Chronic exposure to fine particulate matter from wildfires is killing an average of 24,100 people in America’s lower 48 states each year, according to a new study. The paper, published Wednesday in the journal Science Advances, examined the period from 2006 to 2020 and found that long-term exposure to the tiny particulates from the blaze is linked to at least that many deaths. “Our message is: Wildfire smoke is very dangerous. It is an increasing threat to human health,” Yaguang Wei, a study author and assistant professor in the department of environmental medicine at Icahn School of Medicine at Mount Sinai, told the Associated Press. A scientist at the University of California at Los Angeles who was not involved in the study described the findings as “reasonable” and called for further research. A paper from 2024, which Heatmap’s Jeva Lange covered at the time, found a 10-fold increase in deaths from wildfire smoke from the 1960s to the 2010s.

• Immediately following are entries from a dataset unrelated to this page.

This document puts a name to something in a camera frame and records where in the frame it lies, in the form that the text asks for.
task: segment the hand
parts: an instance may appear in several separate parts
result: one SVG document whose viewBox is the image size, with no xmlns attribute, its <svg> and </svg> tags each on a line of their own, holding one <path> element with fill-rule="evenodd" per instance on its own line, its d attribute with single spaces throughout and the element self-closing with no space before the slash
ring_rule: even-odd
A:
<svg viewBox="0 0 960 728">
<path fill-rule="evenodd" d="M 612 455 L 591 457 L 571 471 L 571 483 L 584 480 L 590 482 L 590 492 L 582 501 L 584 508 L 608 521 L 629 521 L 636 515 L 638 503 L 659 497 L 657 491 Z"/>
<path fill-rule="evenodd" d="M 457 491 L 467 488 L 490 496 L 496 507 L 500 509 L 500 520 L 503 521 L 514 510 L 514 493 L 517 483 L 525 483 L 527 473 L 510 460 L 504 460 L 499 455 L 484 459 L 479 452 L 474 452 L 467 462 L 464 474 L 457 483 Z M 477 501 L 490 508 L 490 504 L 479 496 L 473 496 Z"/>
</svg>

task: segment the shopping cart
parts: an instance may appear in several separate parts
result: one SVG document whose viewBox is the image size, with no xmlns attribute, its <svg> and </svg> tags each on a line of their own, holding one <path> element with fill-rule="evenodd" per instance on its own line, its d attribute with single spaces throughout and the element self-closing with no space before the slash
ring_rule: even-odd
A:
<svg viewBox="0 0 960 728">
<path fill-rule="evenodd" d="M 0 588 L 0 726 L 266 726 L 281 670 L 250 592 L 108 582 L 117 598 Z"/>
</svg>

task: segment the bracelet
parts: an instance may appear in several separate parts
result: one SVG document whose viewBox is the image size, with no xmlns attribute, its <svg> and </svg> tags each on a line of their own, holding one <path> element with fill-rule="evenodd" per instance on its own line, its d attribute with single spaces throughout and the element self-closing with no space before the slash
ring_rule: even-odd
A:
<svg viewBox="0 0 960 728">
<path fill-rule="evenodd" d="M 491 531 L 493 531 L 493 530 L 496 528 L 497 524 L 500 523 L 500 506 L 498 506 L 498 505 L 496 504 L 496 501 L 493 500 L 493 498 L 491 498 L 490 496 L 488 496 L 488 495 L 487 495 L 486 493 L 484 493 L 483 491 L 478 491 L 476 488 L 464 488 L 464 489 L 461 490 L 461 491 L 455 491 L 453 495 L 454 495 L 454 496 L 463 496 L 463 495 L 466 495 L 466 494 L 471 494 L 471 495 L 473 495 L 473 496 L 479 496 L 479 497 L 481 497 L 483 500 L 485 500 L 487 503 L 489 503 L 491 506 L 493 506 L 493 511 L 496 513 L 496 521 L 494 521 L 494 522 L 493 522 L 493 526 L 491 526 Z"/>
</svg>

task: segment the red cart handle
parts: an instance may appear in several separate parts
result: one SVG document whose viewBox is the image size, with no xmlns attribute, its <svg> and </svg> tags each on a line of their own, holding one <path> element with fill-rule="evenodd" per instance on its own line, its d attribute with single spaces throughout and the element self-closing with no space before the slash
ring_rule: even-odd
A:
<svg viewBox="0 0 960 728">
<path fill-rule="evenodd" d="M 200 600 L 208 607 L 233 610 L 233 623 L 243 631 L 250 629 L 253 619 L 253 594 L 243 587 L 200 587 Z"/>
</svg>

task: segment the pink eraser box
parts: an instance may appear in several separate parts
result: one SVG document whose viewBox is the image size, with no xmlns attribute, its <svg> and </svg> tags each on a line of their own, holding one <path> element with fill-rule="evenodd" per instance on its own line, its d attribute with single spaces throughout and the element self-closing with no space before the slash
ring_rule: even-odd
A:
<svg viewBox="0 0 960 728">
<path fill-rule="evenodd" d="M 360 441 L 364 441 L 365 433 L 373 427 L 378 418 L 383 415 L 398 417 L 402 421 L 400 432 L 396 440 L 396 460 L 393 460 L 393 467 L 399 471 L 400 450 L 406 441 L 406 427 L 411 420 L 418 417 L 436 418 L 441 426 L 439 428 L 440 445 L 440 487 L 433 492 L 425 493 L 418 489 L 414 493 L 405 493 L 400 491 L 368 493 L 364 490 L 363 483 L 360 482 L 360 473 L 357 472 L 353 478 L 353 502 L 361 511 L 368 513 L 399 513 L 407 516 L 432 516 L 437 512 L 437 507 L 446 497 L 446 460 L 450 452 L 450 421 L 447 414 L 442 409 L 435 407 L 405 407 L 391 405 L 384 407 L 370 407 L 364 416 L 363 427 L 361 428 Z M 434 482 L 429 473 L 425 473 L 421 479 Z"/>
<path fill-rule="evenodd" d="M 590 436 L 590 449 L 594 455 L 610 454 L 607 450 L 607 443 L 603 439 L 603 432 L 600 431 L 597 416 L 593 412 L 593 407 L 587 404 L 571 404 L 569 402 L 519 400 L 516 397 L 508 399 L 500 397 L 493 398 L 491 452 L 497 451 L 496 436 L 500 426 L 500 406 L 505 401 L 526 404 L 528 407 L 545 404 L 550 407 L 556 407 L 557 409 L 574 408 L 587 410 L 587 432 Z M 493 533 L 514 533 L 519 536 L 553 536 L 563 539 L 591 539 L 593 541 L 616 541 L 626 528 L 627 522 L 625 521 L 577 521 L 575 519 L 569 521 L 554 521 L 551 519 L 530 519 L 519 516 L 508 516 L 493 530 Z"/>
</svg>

Much like the classic animated movie about a bunch of zoo animals from New York City that end up stranded on Africa’s largest island, a non-native species is messing with Madagascar’s lemurs. New research from Rice University found that strawberry guava, an invasive plant from Brazil, can prevent forests from naturally regenerating. The plant, whose fruit lemurs often eat, was introduced to Madagascar during the colonial era in the 1800s and tends to take hold in areas where the rainforest canopy is damaged. Once established, the strawberry guava can stall native trees’ regrowth by decades.